Daarnaast kon ik erg genieten van je West-Friese nuchterheid en gezelligheid tijdens de vele
borrels. Juul, onze zonnestraal in de kamer (met wellicht hier en daar een klein wolkje). Ik vond
het gezellig samen te werken met als hoogtepunt ons uitje naar Bad Religion in de Melkweg.
Nick, mijn co-genootje. Onze rust en rots in de branding op onze kamer. Als enige PSV-er tussen
alle ajacieden hield je je prima staande. Ik hoop dat mijn proefschrift de eer krijgt te mogen
fungeren als jouw beeldschermondersteuner.
Verder wil ik ‘de Bezemkast’ bedanken voor de gezellige uurtjes onder het genot van een goed
gevulde Barcelonamok koffie (waarvan ik overigens niet weet waar deze gebleven is). Fouad,
wij zijn beiden ooit als student aan ons promotietraject begonnen en het was leuk om zoveel
samen op te trekken. Het is daarom ook leuk dat we nog een artikel samen hebben geschreven.
Ik heb je nuchtere humor altijd zeer gewaardeerd en ik hoop dat we elkaar nog veel zien in de
toekomst. Daan, mijn jaargenoot, ook jij bent ooit begonnen als student bij de hypertensieclub.
Met Fouad vormden we een mooi hypertensieblok op een doorgaans door lipiden en stolling
gedomineerde afdeling. Ik hoop dat we elkaar blijven tegenkomen, ook na het promoveren.

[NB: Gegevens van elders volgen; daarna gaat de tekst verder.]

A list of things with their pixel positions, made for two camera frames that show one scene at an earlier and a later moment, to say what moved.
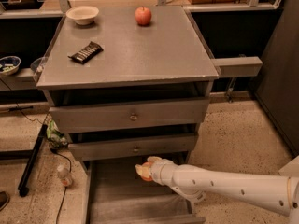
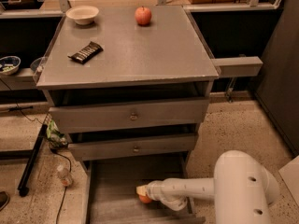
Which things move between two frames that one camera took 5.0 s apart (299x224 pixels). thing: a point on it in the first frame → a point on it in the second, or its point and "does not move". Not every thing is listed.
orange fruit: [149, 178] → [145, 199]
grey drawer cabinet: [126, 85] does not move
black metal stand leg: [23, 191] does not move
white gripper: [159, 171] → [153, 189]
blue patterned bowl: [9, 64] does not move
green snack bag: [54, 136] does not move
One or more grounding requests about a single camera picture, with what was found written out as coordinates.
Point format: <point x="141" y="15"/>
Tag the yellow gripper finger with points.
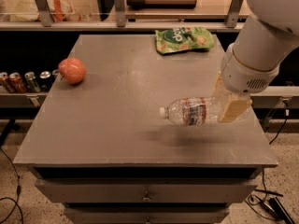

Ruud, hoewel je niet behoort tot de hypertensieclub, had je er zomaar een van kunnen zijn. Het
is dan ook erg leuk dat we elkaar in Beverwijk weer tegen zijn gekomen, zowel op zaal als op de
poli.
Veel dank gaat ook uit naar de overige (oud-)leden van het ‘hypertensieclubje’. Lizzy, Liffert, Leon,
Nanne, Bas, Inge, Rick, Nienke, Linn, René, Ties, Fares en Doortje, alleen heel erg bedankt voor
een leerzame tijd!
Verder wil ik natuurlijk ook al mijn andere collega’s van F4 bedanken. Annick, Fleur, Kang, Laura,
Luuk, Marjolein B, Marjolein van den B, Nick, Sophie, Suzanne, Thijs, Whitney, Aart, Andrea, Ankie,
Barbara, Brigitte, Carlijne, Danka, Danny, Elise, Josien, Katia, Maurits, Katrijn, Maayke, Mandy,
Mara, Marjet, Meeike, Paulien, Remi, Stefano en iedereen wie ik nu vergeten ben: allen heel erg
bedankt voor een heel gezellige tijd!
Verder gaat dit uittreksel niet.